21
1 Yeni bir gökle yeni bir yeryüzü gördüm. Çünkü ilk gökle ilk yeryüzü gelip geçmişti. Artık deniz de yoktu. 2 Kutsal kentin, Yeni Yeruşalem’in gökten, güveyi için süslenmiş bir gelin gibi hazırlanmış olarak Tanrı’nın yanından indiğini gördüm. 3 Gökten yüksek bir sesin şöyle dediğini duydum: “İşte, Tanrı’nın konutu insanlarla birlikte! Tanrı insanlarla birlikte yaşayacak. Onlar O’nun halkı olacaklar, Tanrı’nın kendisi de Tanrıları olarak onlarla birlikte bulunacak. 4 Onların gözlerinden bütün yaşları silecek. Artık ölüm olmayacak. Artık ne yas, ne ağlayış, ne de acı olacak. Çünkü önceki şeyler gelip geçti.’’
5 Tahtta oturan, “İşte her şeyi yeniliyorum” dedi. “Yaz, çünkü Tanrı’nın bu sözleri güvenilir ve gerçektir.” 6 Bana, “Alfa ve Omega, Başlangıç ve Son Ben’im” dedi. “Susayana yaşam suyunun pınarından karşılıksız olarak vereceğim. 7 Galip gelene bunları vereceğim. Ben onun Tanrısı olacağım, o da bana oğul olacak. 8 Ama korkak, imansız, günahkâr, iğrenç, adam öldüren, fuhuş yapan, büyücü, putperest ve bütün yalancılara gelince, onların yeri, ateş ve kükürtle yanan göldür. Bu, ikinci ölümdür.”

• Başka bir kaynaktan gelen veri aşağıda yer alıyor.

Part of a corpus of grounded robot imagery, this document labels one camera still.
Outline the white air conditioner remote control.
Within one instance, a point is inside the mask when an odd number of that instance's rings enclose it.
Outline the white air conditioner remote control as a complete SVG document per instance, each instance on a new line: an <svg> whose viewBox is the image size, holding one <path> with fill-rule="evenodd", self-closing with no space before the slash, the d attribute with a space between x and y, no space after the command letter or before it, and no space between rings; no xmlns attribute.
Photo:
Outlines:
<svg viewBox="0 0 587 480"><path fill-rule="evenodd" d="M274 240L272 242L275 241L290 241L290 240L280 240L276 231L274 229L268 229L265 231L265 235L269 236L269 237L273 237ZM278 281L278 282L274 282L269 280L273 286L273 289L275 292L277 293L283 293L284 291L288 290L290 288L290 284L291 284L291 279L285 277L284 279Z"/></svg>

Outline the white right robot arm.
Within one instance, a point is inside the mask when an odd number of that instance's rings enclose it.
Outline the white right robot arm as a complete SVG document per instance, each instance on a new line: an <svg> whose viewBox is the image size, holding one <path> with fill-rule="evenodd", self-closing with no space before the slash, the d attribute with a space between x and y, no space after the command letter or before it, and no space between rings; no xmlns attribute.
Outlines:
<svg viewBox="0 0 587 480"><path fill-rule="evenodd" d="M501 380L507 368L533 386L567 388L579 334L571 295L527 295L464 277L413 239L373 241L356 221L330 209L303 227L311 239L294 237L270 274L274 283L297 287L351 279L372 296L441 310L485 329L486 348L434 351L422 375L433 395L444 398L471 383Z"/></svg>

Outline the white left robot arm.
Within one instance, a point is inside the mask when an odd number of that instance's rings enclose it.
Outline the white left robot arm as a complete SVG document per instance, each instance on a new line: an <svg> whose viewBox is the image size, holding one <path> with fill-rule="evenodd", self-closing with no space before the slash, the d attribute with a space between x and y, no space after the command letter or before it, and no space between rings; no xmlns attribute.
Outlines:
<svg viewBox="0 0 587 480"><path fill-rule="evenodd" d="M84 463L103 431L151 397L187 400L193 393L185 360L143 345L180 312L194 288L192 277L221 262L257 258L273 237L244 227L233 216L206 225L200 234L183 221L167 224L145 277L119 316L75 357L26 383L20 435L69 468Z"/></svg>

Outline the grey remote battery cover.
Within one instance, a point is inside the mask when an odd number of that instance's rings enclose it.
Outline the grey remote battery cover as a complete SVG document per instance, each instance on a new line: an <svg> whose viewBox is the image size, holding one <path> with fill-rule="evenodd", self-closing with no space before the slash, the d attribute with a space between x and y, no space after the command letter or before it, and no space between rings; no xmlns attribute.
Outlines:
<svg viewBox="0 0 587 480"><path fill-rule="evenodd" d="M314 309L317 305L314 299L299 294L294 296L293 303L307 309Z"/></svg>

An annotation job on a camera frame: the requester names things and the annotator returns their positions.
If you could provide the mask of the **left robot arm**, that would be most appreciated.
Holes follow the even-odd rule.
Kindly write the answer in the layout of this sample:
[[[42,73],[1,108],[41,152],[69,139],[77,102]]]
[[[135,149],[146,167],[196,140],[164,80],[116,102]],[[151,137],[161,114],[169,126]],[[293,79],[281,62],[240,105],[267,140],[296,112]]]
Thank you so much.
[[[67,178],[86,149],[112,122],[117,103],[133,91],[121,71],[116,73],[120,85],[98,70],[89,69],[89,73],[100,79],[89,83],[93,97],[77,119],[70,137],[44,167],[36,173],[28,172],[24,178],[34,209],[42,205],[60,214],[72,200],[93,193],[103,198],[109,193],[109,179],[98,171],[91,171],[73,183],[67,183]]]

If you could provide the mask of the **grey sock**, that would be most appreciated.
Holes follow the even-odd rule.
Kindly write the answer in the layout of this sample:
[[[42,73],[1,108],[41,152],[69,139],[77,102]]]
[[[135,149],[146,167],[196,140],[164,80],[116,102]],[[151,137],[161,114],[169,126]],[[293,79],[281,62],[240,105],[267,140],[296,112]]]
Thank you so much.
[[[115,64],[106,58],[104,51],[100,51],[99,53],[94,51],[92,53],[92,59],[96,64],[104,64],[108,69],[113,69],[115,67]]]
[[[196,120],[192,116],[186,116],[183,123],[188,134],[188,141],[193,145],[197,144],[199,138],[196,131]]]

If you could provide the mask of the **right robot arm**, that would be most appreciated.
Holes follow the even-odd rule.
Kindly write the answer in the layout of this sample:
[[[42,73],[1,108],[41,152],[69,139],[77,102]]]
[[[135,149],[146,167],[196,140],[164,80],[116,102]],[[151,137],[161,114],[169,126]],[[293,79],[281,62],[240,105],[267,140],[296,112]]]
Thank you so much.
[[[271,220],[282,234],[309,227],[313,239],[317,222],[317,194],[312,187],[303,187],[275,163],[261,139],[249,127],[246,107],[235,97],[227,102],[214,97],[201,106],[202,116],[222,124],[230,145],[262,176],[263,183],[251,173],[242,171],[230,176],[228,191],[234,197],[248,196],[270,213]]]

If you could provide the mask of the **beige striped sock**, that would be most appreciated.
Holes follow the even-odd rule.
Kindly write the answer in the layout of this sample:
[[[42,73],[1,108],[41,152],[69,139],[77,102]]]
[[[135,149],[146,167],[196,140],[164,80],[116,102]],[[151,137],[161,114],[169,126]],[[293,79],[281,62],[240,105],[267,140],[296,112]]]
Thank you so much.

9 Yedi kaseye sahip olan ve son yedi belayı taşıyan yedi melekten biri gelip benimle konuştu. “Buraya gel” dedi. “Sana Kuzu’ya eş olacak gelini göstereyim.” 10 Beni Ruh’ta büyük ve yüksek bir dağa götürdü ve bana kutsal kenti, Tanrı’nın yanından gökten inen Yeruşalem’i gösterdi. 11 Tanrı’nın yüceliği onun üzerindeydi. Kentin ışıltısı en değerli taşın, kristal gibi parıldayan yeşim taşının ışıltısına benziyordu. 12 Büyük ve yüksek surlara sahipti. On iki kapısı vardı. Kapılarda on iki melek duruyordu. Kapıların üzerinde İsrael'in çocuklarının on iki oymağının adları yazılıydı. 13 Doğuda üç kapı, kuzeyde üç kapı, güneyde üç kapı, batıda üç kapı vardı. 14 Kentin surlarının on iki temeli vardı. Bunların üzerinde Kuzu’nun on iki elçisinin on iki adı yazılıydı. 15 Benimle konuşanın elinde kenti, kapılarını ve surlarını ölçmek için altın bir ölçü çubuğu vardı. 16 Kent kare biçimindeydi, uzunluğu genişliğine eşittir. Melek kenti çubukla ölçtü, 2200 kilometreydi. Uzunluğu, genişliği ve yüksekliği birbirine eşitti. 17 Melek surları da ölçtü. Kullandığı insan ölçüsüne göre 65 metreydi. 18 Surlar yeşimden yapılmıştı. Kent, cam gibi saydam saf altındandı. 19-20 Kent surlarının temelleri her türden değerli taşlarla süslenmişti. İlk temel yeşim, ikincisi safir, üçüncüsü akik, dördüncüsü zümrüt, beşincisi damarlı akik, altıncı kırmızı akik, yedincisi sarı yakut, sekizincisi beril, dokuzuncusu topaz, onuncusu sarı zümrüt, on birincisi gökyakut, on ikincisi ametistti. 21 On iki kapı on iki inciydi. Kapıların her biri birer inciden yapılmıştı. Kentin anayolu cam saydamlığında saf altındandı. 22 Kentin içinde tapınak görmedim. Çünkü Her Şeye Gücü Yeten Efendi Tanrı ve Kuzu kentin tapınağıdır. 23 Kentin aydınlanması için güneşe ya da aya ihtiyacı yoktur. Çünkü kenti Tanrı’nın yüceliği aydınlatıyor. Şamdanı da Kuzu’dur. 24 Uluslar kentin ışığında yürüyecekler. Dünya kralları, ulusların görkemini ve saygınlığını oraya getirecekler. 25 Kentin kapıları gündüz kapanmayacak, çünkü orada gece olmayacak. 26 Onlar ulusların görkemini ve saygınlığını içeri girmek için oraya taşıyacaklar. 27 Kente hiçbir şekilde kirli hiçbir şey, iğrenç ya da aldatıcı hiç kimse girmeyecek; yalnızca Kuzu’nun yaşam kitabında yazılı olanlar girecek.